## Required work
Nothing outside the range is wanted. Repeat exactly the lines below from the one with "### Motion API" through the one with "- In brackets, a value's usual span".

---------------

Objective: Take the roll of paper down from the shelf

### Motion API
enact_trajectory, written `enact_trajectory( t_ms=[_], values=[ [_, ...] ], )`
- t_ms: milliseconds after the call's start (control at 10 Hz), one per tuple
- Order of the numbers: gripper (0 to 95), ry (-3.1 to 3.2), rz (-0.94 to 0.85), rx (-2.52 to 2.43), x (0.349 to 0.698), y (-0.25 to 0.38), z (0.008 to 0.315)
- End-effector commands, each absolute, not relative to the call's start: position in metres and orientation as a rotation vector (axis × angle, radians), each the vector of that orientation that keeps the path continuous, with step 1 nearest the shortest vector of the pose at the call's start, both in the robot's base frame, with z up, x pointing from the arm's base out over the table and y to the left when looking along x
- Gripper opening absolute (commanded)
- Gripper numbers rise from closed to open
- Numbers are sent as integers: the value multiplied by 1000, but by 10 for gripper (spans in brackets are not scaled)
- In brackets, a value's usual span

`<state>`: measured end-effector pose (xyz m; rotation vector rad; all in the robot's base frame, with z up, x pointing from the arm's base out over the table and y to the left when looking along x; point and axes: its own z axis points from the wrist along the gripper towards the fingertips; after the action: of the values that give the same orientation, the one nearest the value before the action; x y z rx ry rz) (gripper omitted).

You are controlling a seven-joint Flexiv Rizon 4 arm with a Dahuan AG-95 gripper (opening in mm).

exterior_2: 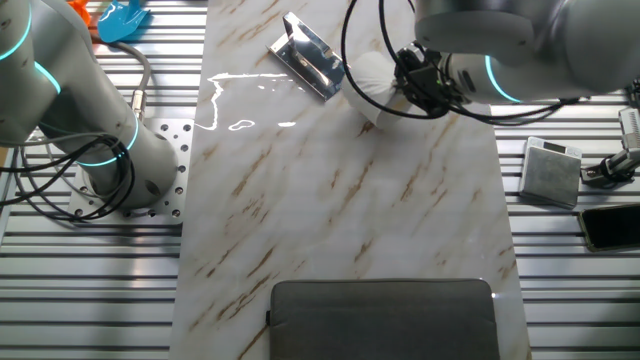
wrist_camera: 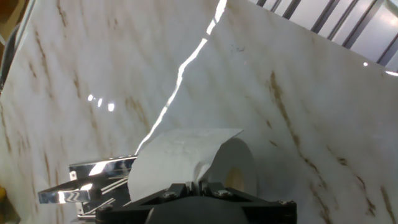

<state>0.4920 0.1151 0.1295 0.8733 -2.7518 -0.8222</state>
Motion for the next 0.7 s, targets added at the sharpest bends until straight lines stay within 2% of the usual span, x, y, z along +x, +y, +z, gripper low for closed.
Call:
enact_trajectory(
  t_ms=[100,700],
  values=[
    [0,-2745,-827,871,489,118,129],
    [0,-2719,-830,886,487,121,129]
  ],
)
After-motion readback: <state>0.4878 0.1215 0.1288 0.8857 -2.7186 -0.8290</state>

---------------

## Exercise answer
### Motion API
enact_trajectory, written `enact_trajectory( t_ms=[_], values=[ [_, ...] ], )`
- t_ms: milliseconds after the call's start (control at 10 Hz), one per tuple
- Order of the numbers: gripper (0 to 95), ry (-3.1 to 3.2), rz (-0.94 to 0.85), rx (-2.52 to 2.43), x (0.349 to 0.698), y (-0.25 to 0.38), z (0.008 to 0.315)
- End-effector commands, each absolute, not relative to the call's start: position in metres and orientation as a rotation vector (axis × angle, radians), each the vector of that orientation that keeps the path continuous, with step 1 nearest the shortest vector of the pose at the call's start, both in the robot's base frame, with z up, x pointing from the arm's base out over the table and y to the left when looking along x
- Gripper opening absolute (commanded)
- Gripper numbers rise from closed to open
- Numbers are sent as integers: the value multiplied by 1000, but by 10 for gripper (spans in brackets are not scaled)
- In brackets, a value's usual span

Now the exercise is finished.